If there's a consistent through-line in the history of rationalist thought, it's that human beings are a lot less reasonable than they like to think they are. Darwin's theories were an elaborate, reasonable explanation for why humans are animals shaped by the instinctual desire to survive in ways that don't have a lot to do with reason. Psychologists in various traditions have spent the last 200 years trying to catalogue reasonably the ways in which humans are often not reasonable. Even economists have had to dispense with the fiction of autonomous economic pretenders making purely rational decisions on the basis of a dispassionate assessment of value. Reason has led behavioral economists to the conclusion that people don't, in the end, behave all that reasonably. For example, humans tend to overrate credentials—which perhaps is why some people on Twitter declare themselves "rationalists" in the mistaken belief that saying it will make it so.
"I'm a rationalist" doesn't mean the person in question makes decisions on a purely rational basis.
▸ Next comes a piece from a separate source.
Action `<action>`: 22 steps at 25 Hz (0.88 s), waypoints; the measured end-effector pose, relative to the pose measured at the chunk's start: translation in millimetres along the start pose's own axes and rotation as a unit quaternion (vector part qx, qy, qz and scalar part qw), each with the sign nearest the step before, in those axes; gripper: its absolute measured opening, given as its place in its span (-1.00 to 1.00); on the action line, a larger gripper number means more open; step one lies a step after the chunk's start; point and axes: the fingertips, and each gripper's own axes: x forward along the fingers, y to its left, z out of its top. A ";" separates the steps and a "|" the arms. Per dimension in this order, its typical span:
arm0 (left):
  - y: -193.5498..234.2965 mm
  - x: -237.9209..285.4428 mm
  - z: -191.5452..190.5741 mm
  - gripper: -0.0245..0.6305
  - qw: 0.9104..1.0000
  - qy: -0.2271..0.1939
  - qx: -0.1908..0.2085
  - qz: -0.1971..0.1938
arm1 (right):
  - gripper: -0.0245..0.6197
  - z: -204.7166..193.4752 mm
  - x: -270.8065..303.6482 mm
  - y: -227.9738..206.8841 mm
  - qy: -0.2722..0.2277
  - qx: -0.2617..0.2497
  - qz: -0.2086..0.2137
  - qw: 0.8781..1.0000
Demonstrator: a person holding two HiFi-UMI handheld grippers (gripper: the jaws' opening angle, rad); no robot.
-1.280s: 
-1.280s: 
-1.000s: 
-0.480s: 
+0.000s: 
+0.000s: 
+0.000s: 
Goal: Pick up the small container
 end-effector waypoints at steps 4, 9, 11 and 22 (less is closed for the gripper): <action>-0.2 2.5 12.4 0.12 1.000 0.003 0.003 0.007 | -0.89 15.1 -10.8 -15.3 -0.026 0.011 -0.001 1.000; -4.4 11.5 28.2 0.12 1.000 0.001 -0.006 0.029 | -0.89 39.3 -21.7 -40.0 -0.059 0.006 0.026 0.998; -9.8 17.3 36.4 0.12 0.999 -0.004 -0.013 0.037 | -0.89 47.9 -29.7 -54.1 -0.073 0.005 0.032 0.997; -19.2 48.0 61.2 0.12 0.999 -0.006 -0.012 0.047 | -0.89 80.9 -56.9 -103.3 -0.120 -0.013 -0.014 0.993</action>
Anyone who understands anything about rationalism would be quite aware that, for worse and often for better, no one makes decisions on a purely rational basis. Instead, "I'm a rationalist" is just another irrational tribal claim, which means something like, "I'm a libertarian/MRA/conservative who wants to give my poorly-informed politics the patina of a science which I don't understand very well." People call themselves rationalists in order to feel good, and to launch a non-rational sneer at their interlocutors without having to actually make an argument.
Rationalists aren't the only people to wallow in self-deception; that’s an ineradicable part of human nature, as any reasoning human has probably figured out. But still, when people insist on telling me aggressively that they're confused egotistical hypocrites, I think the reasonable reaction is to block them.